ABOUT THIS EXERCISE → Copy exactly the line containing "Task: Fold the" and all lines after it, through the last line of the material below; omit everything before it.
Start of Block
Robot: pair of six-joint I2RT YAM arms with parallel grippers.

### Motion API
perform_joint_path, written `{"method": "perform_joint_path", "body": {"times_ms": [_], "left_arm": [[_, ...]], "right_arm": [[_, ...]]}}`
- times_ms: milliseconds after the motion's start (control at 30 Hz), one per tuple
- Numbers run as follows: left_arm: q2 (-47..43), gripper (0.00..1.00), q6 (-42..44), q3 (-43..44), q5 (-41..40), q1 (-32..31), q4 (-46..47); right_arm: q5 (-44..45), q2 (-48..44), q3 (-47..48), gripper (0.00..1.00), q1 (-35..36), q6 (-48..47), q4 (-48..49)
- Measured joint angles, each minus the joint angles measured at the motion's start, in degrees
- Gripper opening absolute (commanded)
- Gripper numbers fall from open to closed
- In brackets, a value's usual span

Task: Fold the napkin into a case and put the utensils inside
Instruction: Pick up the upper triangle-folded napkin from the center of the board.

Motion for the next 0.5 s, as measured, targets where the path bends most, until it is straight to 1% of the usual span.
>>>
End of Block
EXERCISE ANSWER →
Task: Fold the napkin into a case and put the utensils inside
Instruction: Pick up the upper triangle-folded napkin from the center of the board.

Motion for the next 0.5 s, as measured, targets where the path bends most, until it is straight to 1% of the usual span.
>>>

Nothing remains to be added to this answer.